**TASK DESCRIPTION:**
Return each line exactly, from the one that has "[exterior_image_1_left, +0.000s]" through the end of the entries, both ends included. Pictures do not belong.

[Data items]
=-=-=-=-=

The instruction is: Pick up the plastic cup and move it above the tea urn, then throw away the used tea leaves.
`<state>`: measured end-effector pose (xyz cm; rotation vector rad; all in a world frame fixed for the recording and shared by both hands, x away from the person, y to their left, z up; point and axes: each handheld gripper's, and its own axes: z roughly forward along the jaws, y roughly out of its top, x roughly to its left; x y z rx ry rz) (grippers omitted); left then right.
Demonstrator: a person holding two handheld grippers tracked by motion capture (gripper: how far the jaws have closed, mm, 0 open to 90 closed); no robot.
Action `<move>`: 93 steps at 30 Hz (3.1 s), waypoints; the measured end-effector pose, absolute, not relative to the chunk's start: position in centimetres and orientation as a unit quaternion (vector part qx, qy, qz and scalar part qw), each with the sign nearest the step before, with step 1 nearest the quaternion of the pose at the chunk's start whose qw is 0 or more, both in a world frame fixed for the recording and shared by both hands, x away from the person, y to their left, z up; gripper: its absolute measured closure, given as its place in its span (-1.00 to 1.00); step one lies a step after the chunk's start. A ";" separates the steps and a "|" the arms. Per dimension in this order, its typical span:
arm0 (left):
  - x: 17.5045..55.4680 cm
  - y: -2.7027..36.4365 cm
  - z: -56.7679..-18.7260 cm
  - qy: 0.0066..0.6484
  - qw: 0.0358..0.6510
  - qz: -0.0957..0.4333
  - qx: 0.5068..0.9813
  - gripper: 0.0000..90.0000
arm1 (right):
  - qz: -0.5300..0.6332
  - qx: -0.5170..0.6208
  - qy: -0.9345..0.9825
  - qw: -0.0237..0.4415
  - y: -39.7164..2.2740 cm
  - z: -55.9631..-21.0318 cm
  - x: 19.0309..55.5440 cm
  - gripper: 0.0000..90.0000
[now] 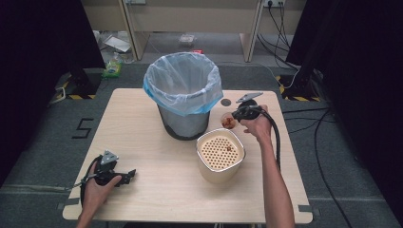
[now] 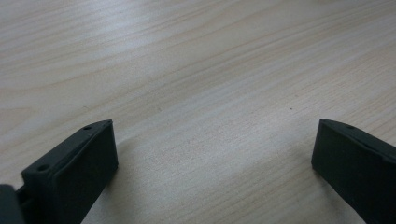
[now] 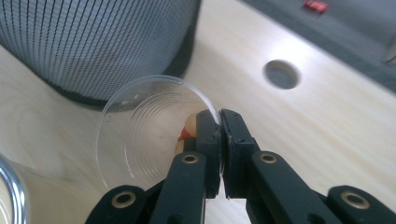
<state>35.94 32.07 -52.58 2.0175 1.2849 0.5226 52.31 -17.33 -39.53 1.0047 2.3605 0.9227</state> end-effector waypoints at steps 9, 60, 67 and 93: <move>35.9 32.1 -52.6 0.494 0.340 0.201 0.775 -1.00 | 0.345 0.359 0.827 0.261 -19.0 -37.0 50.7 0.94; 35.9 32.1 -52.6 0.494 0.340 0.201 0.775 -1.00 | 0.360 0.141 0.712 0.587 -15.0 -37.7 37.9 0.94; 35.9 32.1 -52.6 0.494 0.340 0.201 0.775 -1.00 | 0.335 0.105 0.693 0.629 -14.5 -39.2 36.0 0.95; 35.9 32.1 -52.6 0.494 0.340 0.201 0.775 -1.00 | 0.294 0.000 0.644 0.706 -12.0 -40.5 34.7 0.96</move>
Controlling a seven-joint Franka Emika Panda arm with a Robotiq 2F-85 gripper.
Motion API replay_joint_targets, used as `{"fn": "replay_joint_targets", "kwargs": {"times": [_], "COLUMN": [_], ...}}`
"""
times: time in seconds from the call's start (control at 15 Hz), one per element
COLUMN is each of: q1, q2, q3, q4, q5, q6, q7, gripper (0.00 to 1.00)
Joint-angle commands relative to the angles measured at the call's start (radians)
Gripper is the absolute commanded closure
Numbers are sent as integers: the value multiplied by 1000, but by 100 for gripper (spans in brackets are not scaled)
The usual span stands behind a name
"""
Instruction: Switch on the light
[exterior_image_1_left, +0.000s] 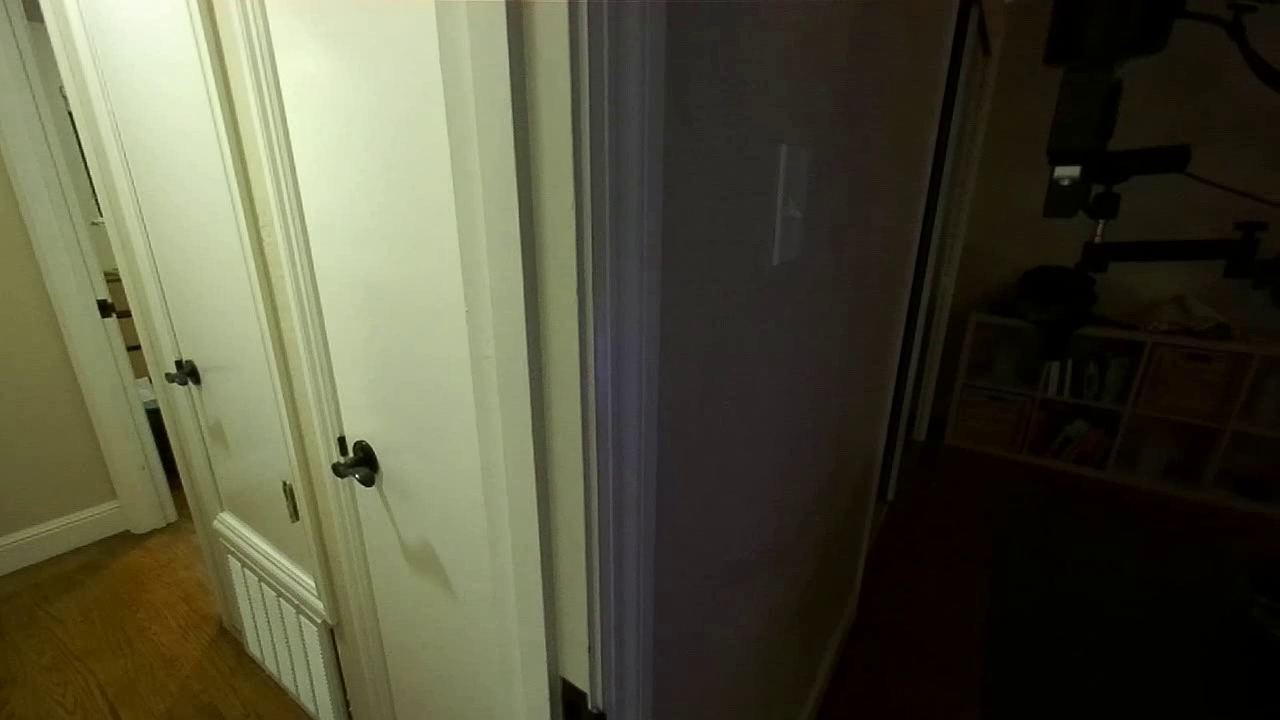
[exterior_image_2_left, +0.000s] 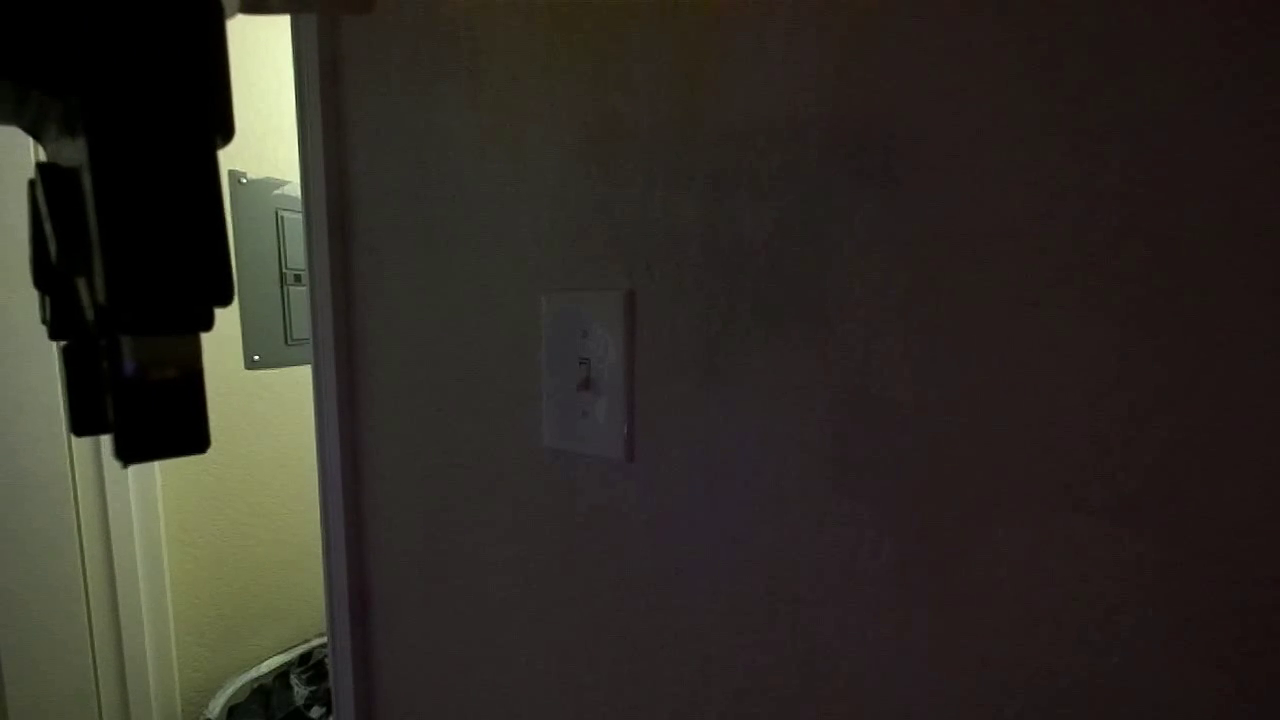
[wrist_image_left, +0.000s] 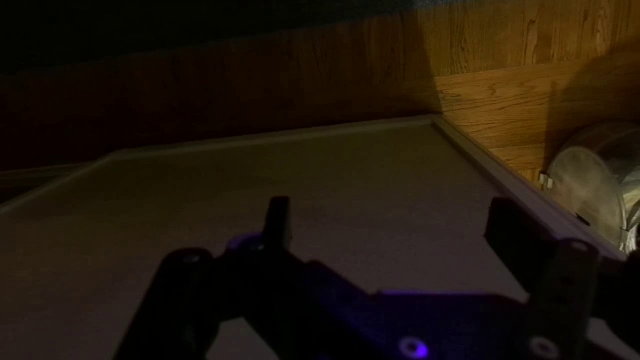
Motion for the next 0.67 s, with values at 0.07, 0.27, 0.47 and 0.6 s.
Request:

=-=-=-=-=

**TASK OUTPUT:**
[exterior_image_1_left, +0.000s] 
[exterior_image_2_left, +0.000s] 
[wrist_image_left, +0.000s] 
Motion for the next 0.67 s, with values at 0.07, 0.27, 0.47 and 0.6 s.
Request:

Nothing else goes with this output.